The One and Only Ivan by Katherine Applegate - Winner of the Newbery Medal and hailed as a a best book of the year by Kirkus, School Library Journal, and Amazon (2015) - Ages 8+

Inspired by the true story of a captive gorilla known as Ivan, this novel is told from his point of view. Behind the glass walls of his enclosure in a shopping mall, Ivan occupies himself with television, his friends, Stella and Bob, and painting until he meets Ruby, a baby elephant, taken from the wild. He is forced to see their home, and his art, through new eyes. The One and Only Ivan celebrates the transformative power of unexpected friend-ships.

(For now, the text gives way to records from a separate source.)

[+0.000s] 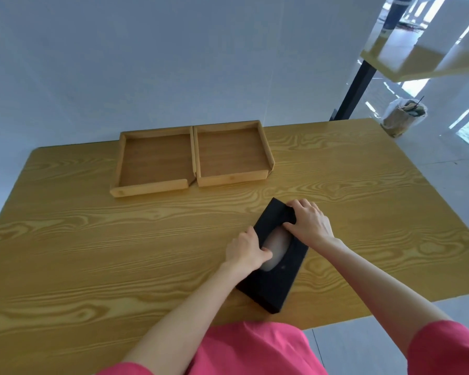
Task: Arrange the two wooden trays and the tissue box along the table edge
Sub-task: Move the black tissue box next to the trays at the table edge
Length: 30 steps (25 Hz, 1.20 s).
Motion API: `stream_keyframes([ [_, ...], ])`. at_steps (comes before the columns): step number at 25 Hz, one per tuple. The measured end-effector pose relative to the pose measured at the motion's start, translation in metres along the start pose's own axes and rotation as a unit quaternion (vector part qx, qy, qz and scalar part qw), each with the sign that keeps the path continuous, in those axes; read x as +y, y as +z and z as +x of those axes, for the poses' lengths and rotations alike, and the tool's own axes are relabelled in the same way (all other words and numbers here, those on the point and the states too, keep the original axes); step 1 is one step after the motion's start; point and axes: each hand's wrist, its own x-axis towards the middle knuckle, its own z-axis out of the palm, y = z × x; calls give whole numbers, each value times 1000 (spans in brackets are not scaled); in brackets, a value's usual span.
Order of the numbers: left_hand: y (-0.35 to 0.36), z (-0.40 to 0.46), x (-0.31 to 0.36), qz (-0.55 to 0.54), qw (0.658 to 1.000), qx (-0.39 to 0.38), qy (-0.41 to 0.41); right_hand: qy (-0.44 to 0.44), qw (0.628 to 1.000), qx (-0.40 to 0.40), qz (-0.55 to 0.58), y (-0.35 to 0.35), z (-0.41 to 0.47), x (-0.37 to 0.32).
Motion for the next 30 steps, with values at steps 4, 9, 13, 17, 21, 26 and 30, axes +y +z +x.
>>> stream_keyframes([
  [4,-37,-2,-55,-2,1000,-14,17,-33,999,-17,-18,6,5,-48],
  [9,-76,0,-109,6,999,40,29,-46,998,-9,-30,16,14,-110],
  [13,-105,6,-143,70,994,69,38,-26,999,-24,-25,27,18,-149],
  [17,-122,10,-168,134,982,119,53,-7,999,-41,7,40,23,-175],
  [21,-111,9,-182,124,980,145,65,7,998,-54,25,51,25,-186],
  [26,-100,11,-192,84,976,186,82,14,998,-50,37,58,25,-184],
  [30,-98,6,-195,59,980,181,51,-8,993,-62,96,58,19,-168],
])
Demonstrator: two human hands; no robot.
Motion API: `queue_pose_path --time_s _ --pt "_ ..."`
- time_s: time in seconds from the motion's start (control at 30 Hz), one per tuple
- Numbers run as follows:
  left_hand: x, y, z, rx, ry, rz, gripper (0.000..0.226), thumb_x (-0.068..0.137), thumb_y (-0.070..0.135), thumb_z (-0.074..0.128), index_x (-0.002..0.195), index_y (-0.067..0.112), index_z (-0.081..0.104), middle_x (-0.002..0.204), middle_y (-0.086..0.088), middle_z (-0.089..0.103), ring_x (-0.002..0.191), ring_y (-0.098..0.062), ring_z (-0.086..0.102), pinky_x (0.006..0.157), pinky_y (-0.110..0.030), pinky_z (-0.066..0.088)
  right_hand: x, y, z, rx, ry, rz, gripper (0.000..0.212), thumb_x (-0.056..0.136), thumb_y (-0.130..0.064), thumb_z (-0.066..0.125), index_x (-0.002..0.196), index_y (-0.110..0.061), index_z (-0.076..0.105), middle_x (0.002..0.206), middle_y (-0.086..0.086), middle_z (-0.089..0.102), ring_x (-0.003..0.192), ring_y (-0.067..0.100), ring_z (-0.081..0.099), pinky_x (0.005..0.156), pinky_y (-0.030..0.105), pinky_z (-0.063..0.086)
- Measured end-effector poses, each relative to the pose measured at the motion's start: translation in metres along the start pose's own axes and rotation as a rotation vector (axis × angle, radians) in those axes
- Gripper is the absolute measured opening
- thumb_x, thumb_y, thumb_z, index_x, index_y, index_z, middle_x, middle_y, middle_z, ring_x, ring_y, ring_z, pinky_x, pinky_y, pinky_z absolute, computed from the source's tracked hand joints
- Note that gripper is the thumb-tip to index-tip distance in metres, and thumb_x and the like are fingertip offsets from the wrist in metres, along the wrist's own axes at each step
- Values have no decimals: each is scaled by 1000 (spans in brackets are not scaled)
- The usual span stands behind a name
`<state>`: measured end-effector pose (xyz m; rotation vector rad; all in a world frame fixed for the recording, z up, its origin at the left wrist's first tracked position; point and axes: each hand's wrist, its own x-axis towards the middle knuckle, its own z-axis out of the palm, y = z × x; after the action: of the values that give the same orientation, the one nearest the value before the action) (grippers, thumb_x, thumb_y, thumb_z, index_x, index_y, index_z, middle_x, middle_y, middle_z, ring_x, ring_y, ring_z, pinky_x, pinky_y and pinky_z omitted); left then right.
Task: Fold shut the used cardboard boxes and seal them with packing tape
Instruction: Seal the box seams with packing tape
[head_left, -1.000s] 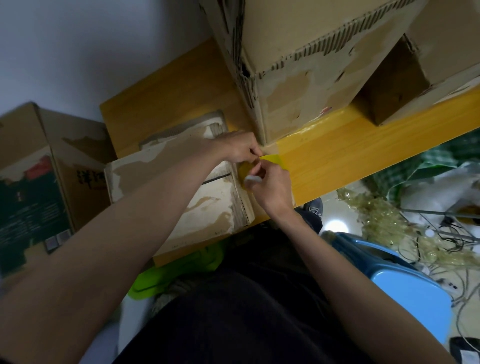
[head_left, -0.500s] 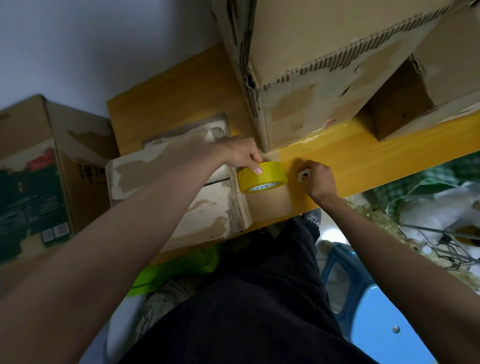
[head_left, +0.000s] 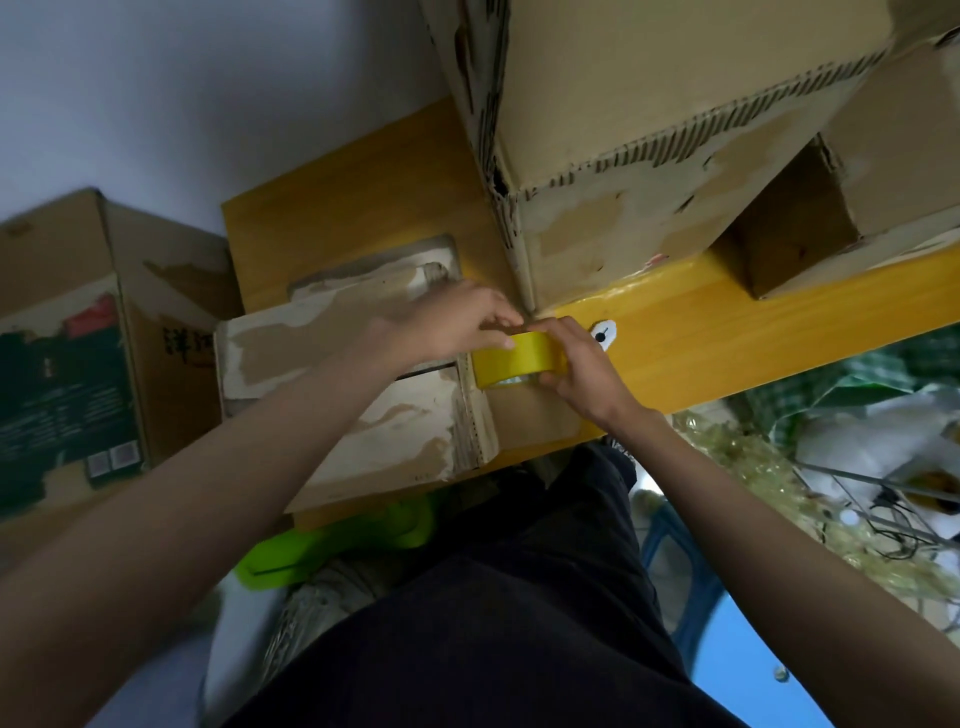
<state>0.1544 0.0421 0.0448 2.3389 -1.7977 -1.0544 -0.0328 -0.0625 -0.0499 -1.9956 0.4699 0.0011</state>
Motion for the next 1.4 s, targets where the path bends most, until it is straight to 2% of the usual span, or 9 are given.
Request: queue_pose_path --time_s 0.1,0.27,0.6,0.73,0.9,0.97,1.03,1.2,1.4 --pt "-41 -13 5 125 170 161 25 97 17 56 116 19 73 117 2 69 110 -17 61 93 -43 52 2 -2 -1 -53 -12 1 60 79 0 75 133 -18 56 127 5 53 119 27 52 95 34 41" --pt "-74 -23 20 417 134 386 37 84 10 69 120 17 71 126 -1 69 121 -22 60 108 -40 47 10 -12 -8 -123 -36 -1 58 79 -4 76 131 -21 56 131 5 53 120 32 50 95 42 45" --pt "-66 -25 18 449 138 532 38 78 6 78 115 12 74 116 -6 73 109 -23 69 103 -42 52 30 -23 -24 -285 -90 98 61 78 -1 68 133 -20 51 136 5 49 118 36 54 79 41 46" --pt "-61 -19 16 442 69 460 26 94 14 55 112 14 75 112 -4 74 106 -22 68 106 -40 48 17 -14 -34 -230 -57 168 61 76 -1 70 131 -18 51 132 5 52 118 34 53 80 37 43" --pt "-55 -2 21 346 51 241 55 93 35 25 94 15 76 102 -2 75 98 -15 66 118 -36 33 -19 -20 -38 -11 39 269 52 74 0 80 113 -7 46 100 13 58 87 33 54 60 36 34" --pt "-57 4 24 143 275 100 56 94 40 30 99 11 78 102 -4 75 100 -19 66 109 -32 39 -35 -31 -39 46 92 304 52 75 3 78 111 -6 42 105 17 59 88 36 54 60 37 36" --pt "-62 19 24 -173 471 -86 54 96 49 39 105 12 78 102 -3 72 99 -21 63 96 -32 45 -48 -44 -40 86 134 315 53 74 3 78 110 -5 40 97 8 56 82 30 50 53 24 34" --pt "-70 58 25 -538 521 -298 72 78 77 54 121 23 72 111 9 62 98 -7 61 86 -23 48 -67 -80 -35 70 183 287 53 71 -3 80 105 -9 39 89 8 50 69 21 43 50 24 29" --pt "-83 82 21 -654 744 -362 42 75 46 84 107 20 77 99 9 67 85 4 64 74 -3 44 -73 -114 -21 -28 243 280 57 71 -8 83 104 -14 37 81 -6 44 68 16 41 52 19 34"
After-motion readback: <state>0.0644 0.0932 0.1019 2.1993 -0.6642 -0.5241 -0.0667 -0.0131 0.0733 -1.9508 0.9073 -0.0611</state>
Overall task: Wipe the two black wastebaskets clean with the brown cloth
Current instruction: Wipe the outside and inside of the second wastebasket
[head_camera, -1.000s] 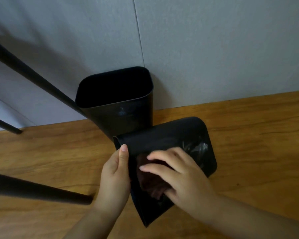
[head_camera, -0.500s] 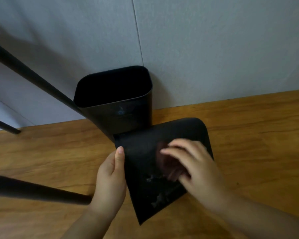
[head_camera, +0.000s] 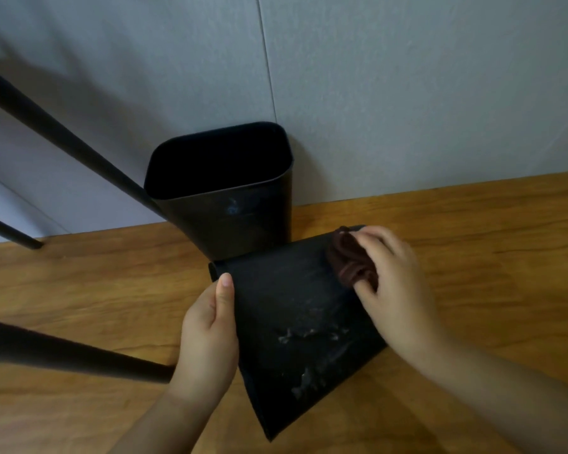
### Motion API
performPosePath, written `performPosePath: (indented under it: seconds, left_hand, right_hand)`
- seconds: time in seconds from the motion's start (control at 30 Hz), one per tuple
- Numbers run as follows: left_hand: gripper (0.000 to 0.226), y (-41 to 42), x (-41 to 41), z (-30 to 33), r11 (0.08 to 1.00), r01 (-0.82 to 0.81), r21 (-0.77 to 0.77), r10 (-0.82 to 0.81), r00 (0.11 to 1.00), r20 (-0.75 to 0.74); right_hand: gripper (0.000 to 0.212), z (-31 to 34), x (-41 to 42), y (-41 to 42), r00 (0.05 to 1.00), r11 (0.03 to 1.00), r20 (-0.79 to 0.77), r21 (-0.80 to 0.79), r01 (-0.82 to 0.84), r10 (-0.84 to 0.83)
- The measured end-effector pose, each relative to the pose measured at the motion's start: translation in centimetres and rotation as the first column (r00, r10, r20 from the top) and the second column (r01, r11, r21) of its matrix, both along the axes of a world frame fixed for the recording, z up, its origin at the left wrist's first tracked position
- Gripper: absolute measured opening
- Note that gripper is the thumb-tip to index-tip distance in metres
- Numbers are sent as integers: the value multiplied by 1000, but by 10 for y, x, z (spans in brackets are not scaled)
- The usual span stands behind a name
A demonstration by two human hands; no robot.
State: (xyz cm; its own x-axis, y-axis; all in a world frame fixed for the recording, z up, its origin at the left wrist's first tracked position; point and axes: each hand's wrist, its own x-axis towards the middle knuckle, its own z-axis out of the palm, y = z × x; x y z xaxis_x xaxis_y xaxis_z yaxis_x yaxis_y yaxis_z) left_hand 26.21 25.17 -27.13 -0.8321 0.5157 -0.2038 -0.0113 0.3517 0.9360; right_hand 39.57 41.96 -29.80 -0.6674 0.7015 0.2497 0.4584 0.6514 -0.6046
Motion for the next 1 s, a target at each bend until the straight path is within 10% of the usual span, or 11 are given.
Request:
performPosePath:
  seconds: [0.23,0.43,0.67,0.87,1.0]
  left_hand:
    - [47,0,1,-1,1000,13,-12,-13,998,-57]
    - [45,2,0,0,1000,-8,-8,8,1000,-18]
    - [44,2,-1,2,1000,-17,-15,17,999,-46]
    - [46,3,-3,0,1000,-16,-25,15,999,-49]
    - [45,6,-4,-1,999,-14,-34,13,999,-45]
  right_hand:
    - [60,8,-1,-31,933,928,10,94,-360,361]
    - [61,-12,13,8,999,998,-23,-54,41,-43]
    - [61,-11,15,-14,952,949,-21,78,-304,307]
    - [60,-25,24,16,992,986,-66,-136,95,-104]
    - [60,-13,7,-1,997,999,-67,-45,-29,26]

The Elephant Whisperer Young Readers Adaptation): My Life with the Herd in the African Wild by Lawrence Anthony and Graham Spence (2017) - Ages 10+

South African conservationist Lawrence Anthony was a 'rogue' elephant herd’s last chance of survival on his Thula Thula game reserve in Zululand. As Anthony risked his life to create a bond with the troubled elephants and persuade them to stay on his reserve, he came to realize what a special family they were.

Anthill by E.O. Wilson (2010) - Young Adult (Ages 12+) Winner of the 2010 Heartland Prize, Anthill follows the thrilling adventures of a mod-ern-day Huck Finn, enthralled with the "strange, beautiful, and elegant" world of his native Nokobee County. But as developers begin to threaten the endangered marsh-lands around which he lives, the book’s hero decides to take decisive action. Ac-claimed biologist, Edward O. Wilson elegantly balances glimpses of science with the gripping fictional saga of a boy determined to save the world from its most savage ecological predator: man himself.